*EXERCISE*
Write out exactly the lines from the one containing "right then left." through the last line of the records below, both included, and leave out any pictures.

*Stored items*
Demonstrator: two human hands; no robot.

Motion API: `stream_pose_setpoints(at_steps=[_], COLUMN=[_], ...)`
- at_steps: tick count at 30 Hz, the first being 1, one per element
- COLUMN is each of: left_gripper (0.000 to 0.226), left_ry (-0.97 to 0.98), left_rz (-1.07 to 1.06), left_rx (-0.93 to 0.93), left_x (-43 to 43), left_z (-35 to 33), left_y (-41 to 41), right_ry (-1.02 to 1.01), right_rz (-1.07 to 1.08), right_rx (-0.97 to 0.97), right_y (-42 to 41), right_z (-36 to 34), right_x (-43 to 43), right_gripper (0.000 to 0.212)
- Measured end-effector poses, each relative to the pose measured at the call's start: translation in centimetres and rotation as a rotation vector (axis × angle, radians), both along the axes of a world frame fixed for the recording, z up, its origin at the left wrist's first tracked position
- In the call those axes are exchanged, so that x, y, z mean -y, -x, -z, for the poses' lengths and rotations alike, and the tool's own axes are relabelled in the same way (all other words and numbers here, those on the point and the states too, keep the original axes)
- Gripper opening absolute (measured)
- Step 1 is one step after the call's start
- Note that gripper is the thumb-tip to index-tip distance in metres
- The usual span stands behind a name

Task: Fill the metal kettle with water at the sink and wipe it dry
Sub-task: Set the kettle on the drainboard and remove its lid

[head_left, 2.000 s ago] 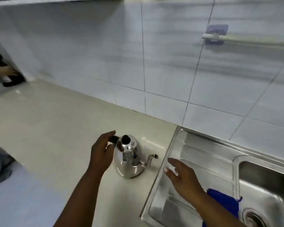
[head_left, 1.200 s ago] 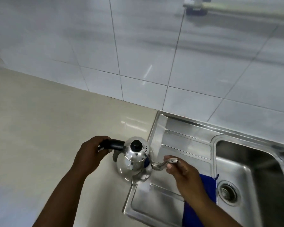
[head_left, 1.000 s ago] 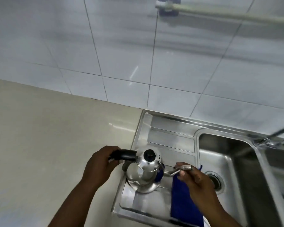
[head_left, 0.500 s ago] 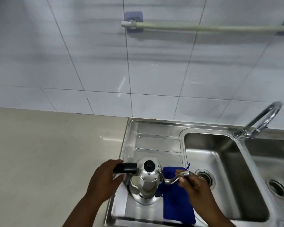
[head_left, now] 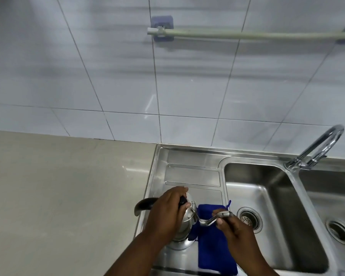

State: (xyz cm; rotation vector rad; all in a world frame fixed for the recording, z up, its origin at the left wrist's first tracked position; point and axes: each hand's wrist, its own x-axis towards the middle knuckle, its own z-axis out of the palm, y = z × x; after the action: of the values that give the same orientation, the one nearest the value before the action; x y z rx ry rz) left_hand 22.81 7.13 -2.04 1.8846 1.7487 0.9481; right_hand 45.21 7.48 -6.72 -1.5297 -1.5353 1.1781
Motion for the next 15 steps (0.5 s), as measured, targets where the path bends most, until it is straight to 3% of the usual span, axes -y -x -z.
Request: stream_pose_setpoints(at_steps=[2, 3, 6, 10, 15], left_gripper=[0.037, 0.038, 0.039, 0.033, 0.029], left_ry=[-0.023, -0.022, -0.041, -0.083, -0.238], left_rz=[-0.001, -0.011, -0.042, -0.042, -0.247], left_rx=[-0.011, 0.013, 0.178, 0.31, 0.423], left_x=[0.0, 0.0, 0.1, 0.4, 1.4], left_z=[0.3, 0.3, 0.5, 0.2, -2.0], left_y=[-0.1, -0.2, -0.4, -0.2, 3.4], right_ry=[-0.011, -0.025, -0.035, -0.07, -0.046], right_rz=[0.0, 0.0, 0.004, -0.032, -0.068], right_rx=[-0.006, -0.006, 0.005, 0.042, 0.094], right_y=[0.0, 0.0, -0.1, -0.4, -1.0], right_z=[0.1, 0.2, 0.4, -0.1, 0.6], right_x=[0.0, 0.1, -0.1, -0.3, -0.5], right_gripper=[0.019, 0.028, 0.016, 0.021, 0.025])
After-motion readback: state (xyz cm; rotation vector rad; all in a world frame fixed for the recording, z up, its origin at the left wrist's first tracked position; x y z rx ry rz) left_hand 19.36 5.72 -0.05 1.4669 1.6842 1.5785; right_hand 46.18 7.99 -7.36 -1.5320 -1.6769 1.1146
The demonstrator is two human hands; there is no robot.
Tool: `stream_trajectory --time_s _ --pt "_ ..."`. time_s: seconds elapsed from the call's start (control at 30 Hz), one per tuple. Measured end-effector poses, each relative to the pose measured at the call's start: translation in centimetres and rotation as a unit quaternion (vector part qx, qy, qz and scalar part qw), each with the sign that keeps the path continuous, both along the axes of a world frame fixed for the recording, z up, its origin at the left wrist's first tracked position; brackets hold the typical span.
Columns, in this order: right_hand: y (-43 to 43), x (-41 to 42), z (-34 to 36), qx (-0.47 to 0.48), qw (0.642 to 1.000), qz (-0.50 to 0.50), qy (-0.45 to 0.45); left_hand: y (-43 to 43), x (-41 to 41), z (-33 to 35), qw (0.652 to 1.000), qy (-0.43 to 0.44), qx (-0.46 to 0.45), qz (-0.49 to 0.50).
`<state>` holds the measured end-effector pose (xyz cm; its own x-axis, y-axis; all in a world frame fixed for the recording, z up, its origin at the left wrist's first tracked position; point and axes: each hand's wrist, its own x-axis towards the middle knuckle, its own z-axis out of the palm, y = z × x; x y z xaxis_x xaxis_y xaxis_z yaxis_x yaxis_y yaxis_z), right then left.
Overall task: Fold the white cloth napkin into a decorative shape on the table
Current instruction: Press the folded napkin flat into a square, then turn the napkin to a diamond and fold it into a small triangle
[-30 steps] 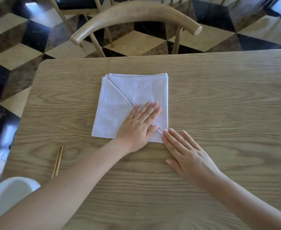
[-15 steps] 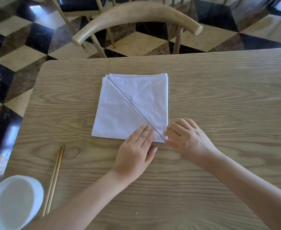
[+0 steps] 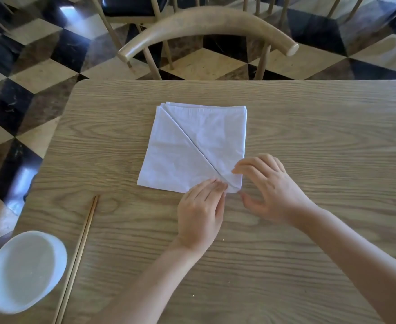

*SOLUTION*
`<state>` holds the measured end-effector pose (xyz cm; its own x-axis, y-axis; all in a world frame fixed for the recording, z up, its origin at the left wrist's first tracked position; point and axes: each hand's wrist, its own x-axis towards the middle knuckle, its own z-axis out of the palm, y = z × x; x y z xaxis_x xaxis_y xaxis_z yaxis_x yaxis_y yaxis_z), right then left.
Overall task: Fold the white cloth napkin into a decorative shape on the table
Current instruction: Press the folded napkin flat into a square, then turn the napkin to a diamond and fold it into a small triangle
[-30 steps] 
[-15 steps] 
[+0 steps] 

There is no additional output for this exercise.